The term “corban” (Heb. qorban) is found 80 times in the Hebrew Old Testament. Leviticus houses forty of the instances; Numbers, thirty-eight and Ezekiel, two. All of them refer to sacrifices in worship. In fact, “corban” holds a crucial place in sacrificial terminology.

The very first instructions for Israel’s sacrificial worship introduced the idea of “corban:”

“When any of you brings an offering (corban) to the LORD, bring as your offering (corban) an animal from either the herd or the flock” (Leviticus 1:2).

After giving detailed orders for the each of the offering types (Leviticus 1-7), Moses then summed up Israel’s sacrificial worship with the word “corban:”
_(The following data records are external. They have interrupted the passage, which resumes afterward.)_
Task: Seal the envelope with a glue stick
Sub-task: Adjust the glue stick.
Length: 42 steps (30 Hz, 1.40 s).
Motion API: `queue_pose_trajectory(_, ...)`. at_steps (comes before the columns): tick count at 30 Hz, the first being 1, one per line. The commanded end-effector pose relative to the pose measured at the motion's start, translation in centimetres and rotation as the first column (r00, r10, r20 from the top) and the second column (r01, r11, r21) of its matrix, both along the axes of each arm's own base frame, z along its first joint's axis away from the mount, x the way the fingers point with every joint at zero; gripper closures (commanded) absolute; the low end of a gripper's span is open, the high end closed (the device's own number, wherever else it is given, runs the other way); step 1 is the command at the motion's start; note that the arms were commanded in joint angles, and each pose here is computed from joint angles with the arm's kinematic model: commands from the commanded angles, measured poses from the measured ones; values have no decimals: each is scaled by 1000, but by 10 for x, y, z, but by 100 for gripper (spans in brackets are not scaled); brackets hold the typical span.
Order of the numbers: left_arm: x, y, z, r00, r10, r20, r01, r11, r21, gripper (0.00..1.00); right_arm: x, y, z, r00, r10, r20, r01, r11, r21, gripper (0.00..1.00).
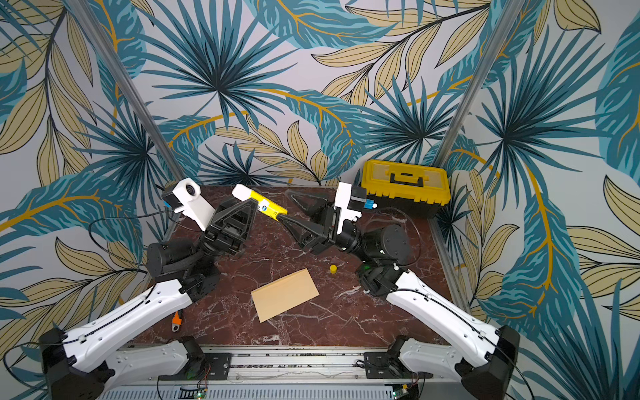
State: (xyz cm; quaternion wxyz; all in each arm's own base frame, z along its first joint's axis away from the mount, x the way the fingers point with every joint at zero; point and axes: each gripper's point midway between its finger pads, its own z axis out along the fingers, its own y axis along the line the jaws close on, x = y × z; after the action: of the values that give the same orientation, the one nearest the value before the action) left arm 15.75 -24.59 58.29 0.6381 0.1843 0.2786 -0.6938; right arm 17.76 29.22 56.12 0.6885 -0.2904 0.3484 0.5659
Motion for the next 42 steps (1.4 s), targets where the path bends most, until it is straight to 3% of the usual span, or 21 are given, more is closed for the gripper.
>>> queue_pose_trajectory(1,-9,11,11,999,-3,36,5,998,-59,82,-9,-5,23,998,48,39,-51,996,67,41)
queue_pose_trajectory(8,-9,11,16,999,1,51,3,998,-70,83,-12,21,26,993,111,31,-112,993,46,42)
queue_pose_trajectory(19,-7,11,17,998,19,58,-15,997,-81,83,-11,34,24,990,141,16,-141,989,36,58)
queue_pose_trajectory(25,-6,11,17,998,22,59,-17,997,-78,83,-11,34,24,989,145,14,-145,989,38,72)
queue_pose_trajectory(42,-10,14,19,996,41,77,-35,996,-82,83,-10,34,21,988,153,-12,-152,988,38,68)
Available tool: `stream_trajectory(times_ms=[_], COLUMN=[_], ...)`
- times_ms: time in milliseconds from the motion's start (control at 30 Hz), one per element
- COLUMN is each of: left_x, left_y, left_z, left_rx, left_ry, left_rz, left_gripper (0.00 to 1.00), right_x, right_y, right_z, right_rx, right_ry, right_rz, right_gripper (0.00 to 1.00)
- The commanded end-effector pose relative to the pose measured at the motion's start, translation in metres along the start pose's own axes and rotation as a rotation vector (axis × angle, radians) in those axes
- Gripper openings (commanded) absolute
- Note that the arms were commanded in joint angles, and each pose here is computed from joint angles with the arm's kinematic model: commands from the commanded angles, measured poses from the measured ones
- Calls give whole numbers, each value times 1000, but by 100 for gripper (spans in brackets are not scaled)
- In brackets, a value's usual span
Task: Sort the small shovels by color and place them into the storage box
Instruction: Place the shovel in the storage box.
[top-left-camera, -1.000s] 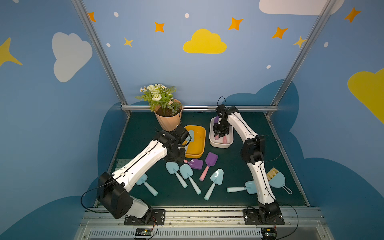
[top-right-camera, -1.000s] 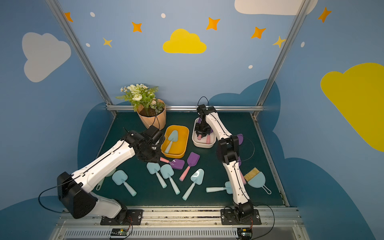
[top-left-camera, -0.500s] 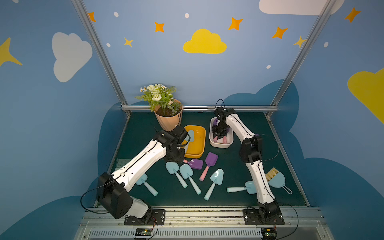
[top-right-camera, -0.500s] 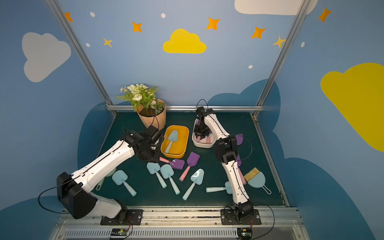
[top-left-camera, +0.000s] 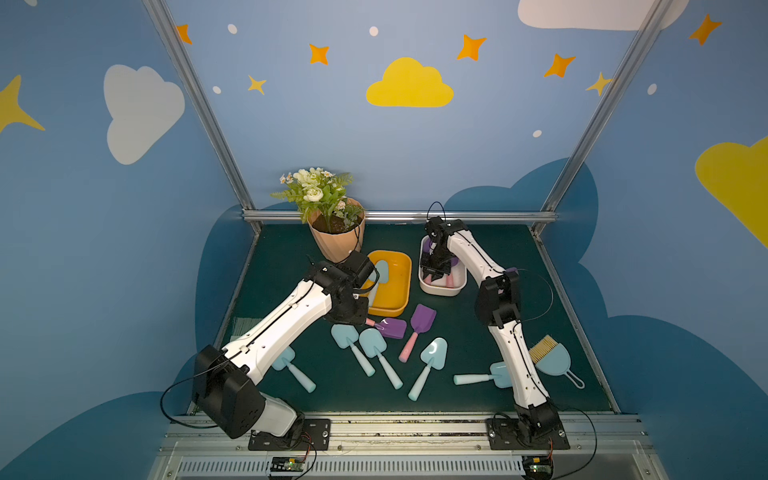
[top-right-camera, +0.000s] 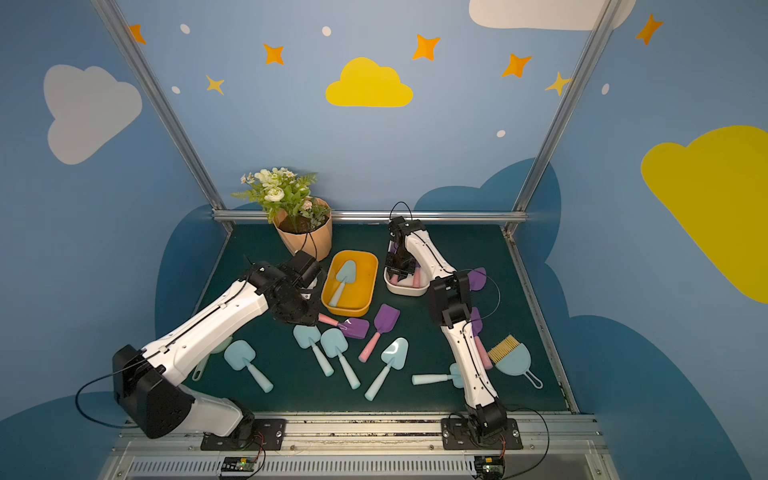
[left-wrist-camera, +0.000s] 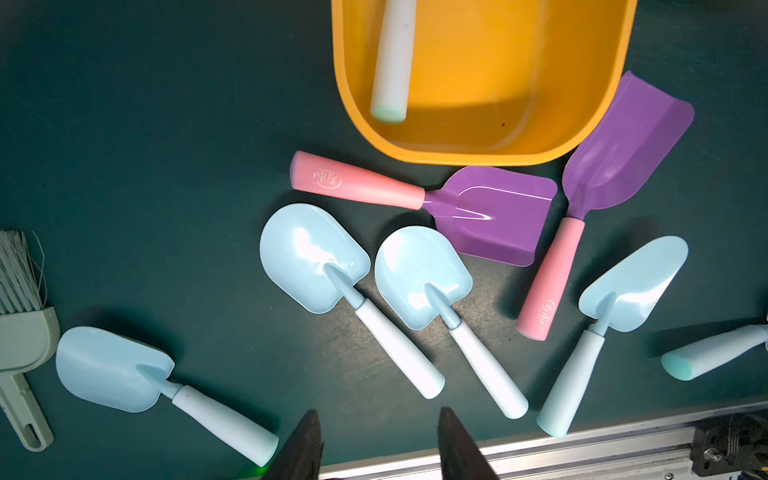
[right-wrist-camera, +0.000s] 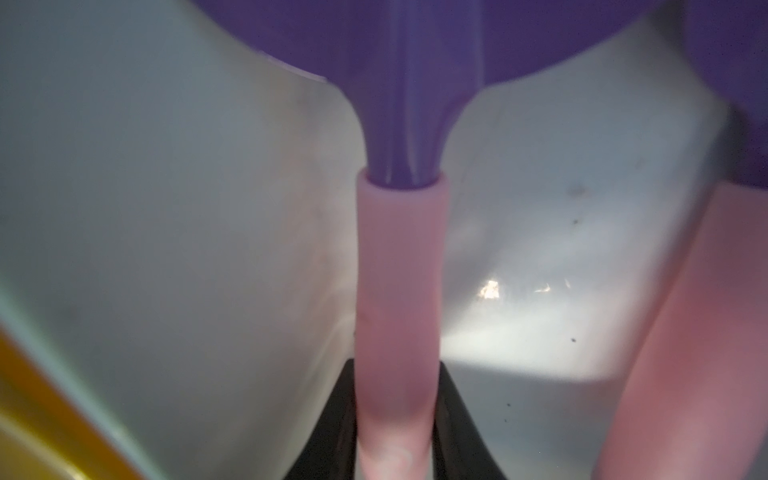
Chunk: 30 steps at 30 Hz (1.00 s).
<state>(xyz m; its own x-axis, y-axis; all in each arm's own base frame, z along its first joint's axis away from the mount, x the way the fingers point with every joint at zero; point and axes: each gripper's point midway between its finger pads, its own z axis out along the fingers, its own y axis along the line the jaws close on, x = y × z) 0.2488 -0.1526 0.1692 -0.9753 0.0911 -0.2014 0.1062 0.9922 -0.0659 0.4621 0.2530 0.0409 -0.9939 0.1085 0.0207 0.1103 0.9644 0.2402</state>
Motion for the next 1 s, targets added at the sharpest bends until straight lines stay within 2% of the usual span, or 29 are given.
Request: stream_trajectory(times_ms=[0,600,967], left_x=[5,7,6], left_y=[2,4,5], left_z=[-3,-1,-1], left_rx=[5,3,0], left_ry=[4,9,4], left_rz=[10,9,9], left_gripper=[36,38,40], right_x=[0,3,3], right_y=[2,3,2], right_z=[7,11,11], right_rx=[-5,-9,-9], right_ry=[8,25,29], right_rz=[-5,-7,-5], right_gripper=[0,2,12])
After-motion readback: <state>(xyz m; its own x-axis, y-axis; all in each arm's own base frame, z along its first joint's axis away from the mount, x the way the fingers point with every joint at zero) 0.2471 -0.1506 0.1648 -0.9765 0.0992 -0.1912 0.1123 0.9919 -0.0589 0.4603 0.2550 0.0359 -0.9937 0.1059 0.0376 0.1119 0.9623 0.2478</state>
“These are the regulations…for the Israelites to bring their offerings (corban) to the LORD” (Leviticus 7:38-39).

With its crucial position in both the introduction and conclusion to sacrificial regulations, as well as its extensive use in reference to these offerings, “corban” stands as the central term for sacrifice in the Old Testament. Richard Averbeck goes so far as to say it is “one of the most important terms for understanding the gift aspect of the nature of offerings and sacrifices in the OT.”

Corban and Jesus

Beginning February of 1968, Benjamin Mazar excavated south and southwest of the Temple Mount in Jerusalem. In the fill near the southern wall, Mazar discovered a fragment of a stone cup from the second Temple period, the time of Christ. The cup had two doves etched on it just under four inscribed Hebrew letters: Q-R-B-N. “Corban.”

The Jewish Mishnah records that in the time of Christ stone vessels were set apart for use by worshipers to carry small sacrifices to the Temple. These vessels, like the Corban vessel, were inscribed as sacred. The presence of the two doves on the cup indicates that it was likely used by parents bringing a sacrifice after the birth of a child. The Mishnah says new mothers would carry the cups with their sacrifices to the Nikanor Gate, one of the four gates to the Court of Women. Since women could not go beyond this court, a priest would meet them at the gate. He would take their sacrifice and offer it on their behalf. The sacrifice represented their faithful obedience to the Word and their worshipful devotion to the Lord. Perhaps Mary and Joseph used a similar cup to dedicate Jesus at the Temple (Luke 2:22-24). Though the Pharisees perverted the sacred practice of Corban (Mark 7:11), devoted worshipers of Jesus’ day understood well the sacred significance of bringing to the Lord’s presence a gift dedicated to Him.

Venerable Word – Valuable Lesson

The ancient word quorban (“Corban” as we know it) carries with it important truth for us today. First, as Israelites came near the LORD, they did it by means of holy sacrifice. We have been brought near to God by means of the holiest sacrifice, Jesus. “You who were once far away have been brought near through the blood of Christ” (Ephesians 2:13). Second, those Old Testament offerings belonged to the LORD, dedicated to Him alone. Though our ultimate sacrifice has been made for us, we today still dedicate offerings to the Lord. “I urge you, brothers, in view of God’s mercy, to offer your bodies as living sacrifices, holy and pleasing to the God” (Romans 12:1). We continue to draw near to God on the basis of Christ’s work and offer all we have. We offer ourselves, a gift dedicated and brought before our awesome God.